Re: Mathematical induction

On Mon, 04 Feb 2008 02:05:36 GMT, Gerry Myerson
<gerry@xxxxxxxxxxxxxxxxxxxxxxxxx> wrote:

In article <48hcq3lke29a697hpbl42686bukkmnfbk9@xxxxxxx>,
quasi <quasi@xxxxxxxx> wrote:

On Sun, 03 Feb 2008 17:39:11 -0500, quasi <quasi@xxxxxxxx> wrote:

On Sun, 3 Feb 2008 07:21:08 -0800 (PST), Ed Durrett
<edward_durrett@xxxxxxxxxxxxx> wrote:

Hello folks,

just a quick question regarding mathematical induction.

The usual way (besides the base case) is to show
n -> n + 1.

However sometimes it's hard to show this.
I came across a variation of mathematical induction
due to Cauchy. One shows
n -> 2n *and* n -> n - 1 (instead of n -> n + 1).
So in the first step we go forward and in the second
backwards.

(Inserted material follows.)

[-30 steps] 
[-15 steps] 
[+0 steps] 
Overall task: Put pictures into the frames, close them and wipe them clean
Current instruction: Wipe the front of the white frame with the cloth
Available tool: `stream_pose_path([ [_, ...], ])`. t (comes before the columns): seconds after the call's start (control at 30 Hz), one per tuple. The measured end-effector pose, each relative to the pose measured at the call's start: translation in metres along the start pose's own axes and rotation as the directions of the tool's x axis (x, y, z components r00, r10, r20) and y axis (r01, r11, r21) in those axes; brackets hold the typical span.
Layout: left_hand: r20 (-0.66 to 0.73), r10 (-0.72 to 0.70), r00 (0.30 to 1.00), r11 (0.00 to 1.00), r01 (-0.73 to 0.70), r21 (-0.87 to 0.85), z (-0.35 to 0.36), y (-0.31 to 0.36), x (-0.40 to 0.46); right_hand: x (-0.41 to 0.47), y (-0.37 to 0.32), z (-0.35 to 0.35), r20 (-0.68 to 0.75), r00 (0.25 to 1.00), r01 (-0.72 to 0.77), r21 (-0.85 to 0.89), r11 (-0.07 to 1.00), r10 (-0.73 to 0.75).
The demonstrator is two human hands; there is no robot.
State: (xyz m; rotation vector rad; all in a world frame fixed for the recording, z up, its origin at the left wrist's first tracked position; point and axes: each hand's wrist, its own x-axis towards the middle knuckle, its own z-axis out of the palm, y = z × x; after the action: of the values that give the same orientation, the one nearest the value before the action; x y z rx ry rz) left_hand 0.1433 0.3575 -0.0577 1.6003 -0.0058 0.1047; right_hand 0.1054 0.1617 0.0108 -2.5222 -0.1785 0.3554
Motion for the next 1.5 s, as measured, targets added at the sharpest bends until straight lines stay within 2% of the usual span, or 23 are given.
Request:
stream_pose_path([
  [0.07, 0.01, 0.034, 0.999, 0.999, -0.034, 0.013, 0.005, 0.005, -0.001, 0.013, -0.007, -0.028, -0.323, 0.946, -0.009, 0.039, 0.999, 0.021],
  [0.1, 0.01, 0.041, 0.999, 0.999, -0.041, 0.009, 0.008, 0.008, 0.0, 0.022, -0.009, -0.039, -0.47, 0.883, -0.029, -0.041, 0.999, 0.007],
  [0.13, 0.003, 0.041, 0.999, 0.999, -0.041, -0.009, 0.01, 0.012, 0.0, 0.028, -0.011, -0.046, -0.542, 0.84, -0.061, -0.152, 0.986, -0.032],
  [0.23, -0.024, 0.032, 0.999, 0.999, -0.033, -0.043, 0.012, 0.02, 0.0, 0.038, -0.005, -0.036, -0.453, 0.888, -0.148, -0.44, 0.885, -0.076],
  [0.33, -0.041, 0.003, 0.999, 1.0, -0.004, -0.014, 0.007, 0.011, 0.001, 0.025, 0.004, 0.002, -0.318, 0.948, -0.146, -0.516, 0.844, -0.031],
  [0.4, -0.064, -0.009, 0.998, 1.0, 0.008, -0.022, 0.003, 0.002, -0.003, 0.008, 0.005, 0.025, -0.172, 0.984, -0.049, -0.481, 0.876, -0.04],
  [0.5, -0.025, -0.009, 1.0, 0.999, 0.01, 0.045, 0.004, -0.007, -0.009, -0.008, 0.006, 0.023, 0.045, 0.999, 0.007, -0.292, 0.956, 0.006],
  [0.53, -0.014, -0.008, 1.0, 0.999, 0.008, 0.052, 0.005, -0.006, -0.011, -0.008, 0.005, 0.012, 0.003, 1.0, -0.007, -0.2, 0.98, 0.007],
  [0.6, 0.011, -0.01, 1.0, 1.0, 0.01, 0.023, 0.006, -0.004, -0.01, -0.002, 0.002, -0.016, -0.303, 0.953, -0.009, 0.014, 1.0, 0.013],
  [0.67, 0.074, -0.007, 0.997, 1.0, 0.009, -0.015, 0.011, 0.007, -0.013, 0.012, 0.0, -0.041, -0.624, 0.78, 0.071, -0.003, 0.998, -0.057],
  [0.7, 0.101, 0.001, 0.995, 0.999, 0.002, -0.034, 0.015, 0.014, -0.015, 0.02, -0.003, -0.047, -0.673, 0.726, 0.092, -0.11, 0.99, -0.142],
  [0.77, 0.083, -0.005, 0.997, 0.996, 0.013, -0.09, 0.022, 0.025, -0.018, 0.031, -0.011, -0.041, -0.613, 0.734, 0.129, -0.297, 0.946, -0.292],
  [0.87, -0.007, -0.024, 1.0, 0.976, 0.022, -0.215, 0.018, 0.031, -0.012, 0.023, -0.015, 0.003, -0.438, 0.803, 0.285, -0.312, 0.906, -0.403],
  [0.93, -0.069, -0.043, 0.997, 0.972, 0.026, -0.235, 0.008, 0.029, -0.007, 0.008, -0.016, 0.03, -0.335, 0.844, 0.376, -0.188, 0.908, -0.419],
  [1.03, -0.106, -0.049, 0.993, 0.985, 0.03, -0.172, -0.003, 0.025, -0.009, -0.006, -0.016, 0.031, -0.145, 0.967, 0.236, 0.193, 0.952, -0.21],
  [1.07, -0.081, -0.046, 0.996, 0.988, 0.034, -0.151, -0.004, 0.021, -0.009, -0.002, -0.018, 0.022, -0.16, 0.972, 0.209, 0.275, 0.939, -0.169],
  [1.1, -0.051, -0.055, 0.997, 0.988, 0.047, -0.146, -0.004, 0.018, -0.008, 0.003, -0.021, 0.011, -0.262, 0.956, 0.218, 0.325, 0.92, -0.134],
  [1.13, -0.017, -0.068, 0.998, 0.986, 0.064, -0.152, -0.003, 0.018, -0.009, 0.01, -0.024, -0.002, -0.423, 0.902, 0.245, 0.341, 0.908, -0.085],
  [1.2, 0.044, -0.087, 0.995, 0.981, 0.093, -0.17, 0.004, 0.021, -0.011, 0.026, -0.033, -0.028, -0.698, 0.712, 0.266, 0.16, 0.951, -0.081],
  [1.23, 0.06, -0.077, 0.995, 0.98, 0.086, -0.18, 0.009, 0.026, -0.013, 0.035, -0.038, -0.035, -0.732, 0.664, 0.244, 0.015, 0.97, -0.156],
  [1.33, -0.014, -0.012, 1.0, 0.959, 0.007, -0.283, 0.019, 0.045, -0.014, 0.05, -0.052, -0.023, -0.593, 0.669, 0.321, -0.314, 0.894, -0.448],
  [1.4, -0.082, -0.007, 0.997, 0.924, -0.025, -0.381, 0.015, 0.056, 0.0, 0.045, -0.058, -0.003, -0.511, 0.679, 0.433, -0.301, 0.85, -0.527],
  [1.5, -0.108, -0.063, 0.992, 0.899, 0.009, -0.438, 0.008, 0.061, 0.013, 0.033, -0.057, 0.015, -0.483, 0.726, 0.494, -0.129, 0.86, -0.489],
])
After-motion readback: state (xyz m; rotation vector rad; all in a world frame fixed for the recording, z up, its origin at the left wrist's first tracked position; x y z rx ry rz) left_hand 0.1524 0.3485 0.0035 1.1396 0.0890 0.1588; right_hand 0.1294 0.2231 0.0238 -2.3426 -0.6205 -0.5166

I would call this method
"forward/backward-induction".

Question: Is there a mathematical expression for
this type of induction?

It's usually called just "Backwards Induction". It's a fun method.

But it doesn't actually require "P(n) => P(2n)". You could replace
that with "P(n) => P(m) for some m > n".

Here is the usual version ...

Principle of Backwards Induction:

If P(n) is true for infinitely many positive integers n,
and if (for n >1), P(n) => P(n-1), then P(n) is true for all
positive integers n.

Sorry, it's called "Reverse Induction", not "Backwards Induction".

I suppose it could simply be called noitcudni.

q: You were able to prove it? If so, by what method?

a: noitcudni

q: Your answer came out garbled. Are you saying you couldn't prove it?

a: tievorpdididiasion

quasi
.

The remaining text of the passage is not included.